Emily estimated the woman over the road to be in her early-30s.  Though with such a wild lifestyle the woman over the road should look much older, Emily blamed that on the ready availability of reasonably priced moisturisers. 

    Emily cut back the dead daffodils.  It was better to focus on the pruning…  Only sad middle-aged women bitched about their neighbours all the time.  The way Mother did.  The way Emily had sworn she would not do.  And hadn’t until the woman over the road moved in given the previous resident, old Mrs Wilkins, had been a nice old dear, the complete antithesis to Mother.  Mother hadn’t liked her.  Emily hadn’t been surprised.

    Just what am I becoming, Emily wondered.  Is it too late to change, to break this routine?  Must I be like Mother?  I seem to spend all my time fighting Mother’s influence even now.  That influence has got to wane at some point, hasn’t it? Somewhere in here is the real me.  The real me that is a bit old fashioned but means well.  I’d far rather have that as my epitaph…
    Emily remembered when her mother was kindly.  Then depression turned Mother into something else.  Emily shuddered.  That something else had almost been inhuman at times.  Mother’s tantrums were spectacular.  One word out of line from Emily only made matters worse. There had been no Childline for Emily.

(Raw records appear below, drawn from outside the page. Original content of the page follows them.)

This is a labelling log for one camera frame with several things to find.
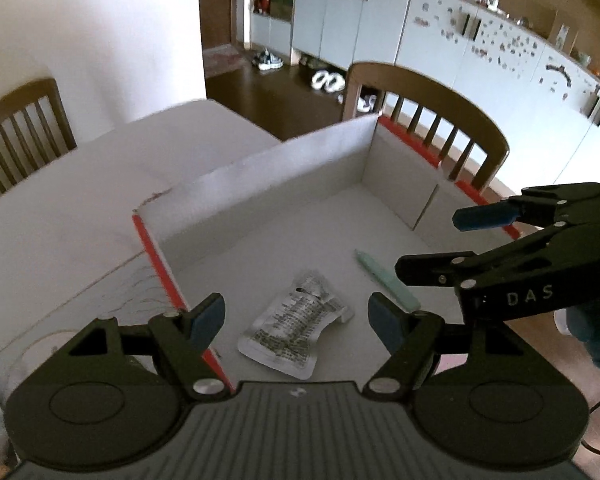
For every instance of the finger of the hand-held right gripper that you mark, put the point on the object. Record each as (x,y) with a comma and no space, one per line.
(485,215)
(430,267)

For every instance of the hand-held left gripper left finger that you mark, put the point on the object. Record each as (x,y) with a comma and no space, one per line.
(207,317)

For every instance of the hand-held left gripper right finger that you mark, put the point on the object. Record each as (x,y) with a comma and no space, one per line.
(382,320)

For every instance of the pale green pen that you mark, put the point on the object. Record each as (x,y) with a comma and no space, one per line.
(387,280)

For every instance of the silver printed sachet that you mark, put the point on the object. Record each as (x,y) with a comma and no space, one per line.
(285,330)

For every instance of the white cardboard box red edges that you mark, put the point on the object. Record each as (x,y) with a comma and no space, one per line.
(280,240)

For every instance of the white desktop table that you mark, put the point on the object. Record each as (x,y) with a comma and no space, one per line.
(80,185)

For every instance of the person's right hand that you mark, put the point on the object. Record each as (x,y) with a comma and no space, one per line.
(597,335)

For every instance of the brown wooden slatted chair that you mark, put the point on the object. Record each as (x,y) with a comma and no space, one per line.
(30,92)
(430,85)

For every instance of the pair of white shoes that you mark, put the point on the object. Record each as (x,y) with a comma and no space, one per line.
(367,102)

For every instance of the pair of white slippers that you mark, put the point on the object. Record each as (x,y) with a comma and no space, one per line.
(327,81)

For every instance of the brown doormat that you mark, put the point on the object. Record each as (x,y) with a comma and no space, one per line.
(222,60)

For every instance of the pair of dark sneakers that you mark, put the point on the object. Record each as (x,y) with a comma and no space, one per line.
(267,60)

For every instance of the white wall cabinet unit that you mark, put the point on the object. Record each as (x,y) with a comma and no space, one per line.
(355,20)

    Emily stopped deadheading the daffodils. She couldn’t see through the tears. Mother would have said something cruel and always did at any sign of emotion.  Mrs Lassiter would “tease” about it.   Emily sighed.  Her mother had had a miserable life though she hadn’t recognized it as such.  This wasn’t helped by her mother’s refusal to get help. 

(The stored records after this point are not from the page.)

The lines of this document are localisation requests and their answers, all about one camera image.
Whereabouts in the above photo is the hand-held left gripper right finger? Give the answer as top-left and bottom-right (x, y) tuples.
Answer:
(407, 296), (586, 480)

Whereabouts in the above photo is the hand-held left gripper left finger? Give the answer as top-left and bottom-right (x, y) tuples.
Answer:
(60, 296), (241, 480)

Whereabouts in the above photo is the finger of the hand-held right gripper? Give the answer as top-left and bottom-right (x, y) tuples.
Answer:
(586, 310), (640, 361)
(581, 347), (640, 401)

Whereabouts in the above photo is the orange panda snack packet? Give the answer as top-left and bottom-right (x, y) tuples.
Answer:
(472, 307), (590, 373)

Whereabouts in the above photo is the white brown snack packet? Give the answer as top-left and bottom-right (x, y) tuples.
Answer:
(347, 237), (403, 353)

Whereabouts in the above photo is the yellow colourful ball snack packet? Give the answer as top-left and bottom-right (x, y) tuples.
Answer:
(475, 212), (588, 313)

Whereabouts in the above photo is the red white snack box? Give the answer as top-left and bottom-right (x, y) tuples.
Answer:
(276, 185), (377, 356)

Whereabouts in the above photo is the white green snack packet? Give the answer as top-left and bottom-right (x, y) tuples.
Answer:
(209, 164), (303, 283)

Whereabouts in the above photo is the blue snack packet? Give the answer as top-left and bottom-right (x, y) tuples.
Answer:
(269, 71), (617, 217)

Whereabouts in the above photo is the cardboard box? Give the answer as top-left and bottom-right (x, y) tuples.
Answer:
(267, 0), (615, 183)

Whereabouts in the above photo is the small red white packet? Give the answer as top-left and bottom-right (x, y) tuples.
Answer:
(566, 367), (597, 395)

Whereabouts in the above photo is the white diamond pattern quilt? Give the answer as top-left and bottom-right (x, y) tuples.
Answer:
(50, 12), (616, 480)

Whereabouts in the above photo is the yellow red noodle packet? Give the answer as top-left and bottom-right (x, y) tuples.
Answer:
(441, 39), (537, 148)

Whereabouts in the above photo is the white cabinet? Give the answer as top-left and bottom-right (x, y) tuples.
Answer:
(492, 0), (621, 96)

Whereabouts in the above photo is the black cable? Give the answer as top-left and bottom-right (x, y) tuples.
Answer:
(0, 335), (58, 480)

    I can do better, Emily thought.  I know I can.  How though? Can I get help? Who wants to listen to a sad middle-aged woman?  Over the road certainly won’t.  She seems lively and outgoing, the complete opposite of me.  Is that why I focus on her?  I must focus on something else.  I must find something positive.  I must be positive.

‘She peered at you all afternoon, Mum,’ Rose put her empty apple juice carton in the recycle bin.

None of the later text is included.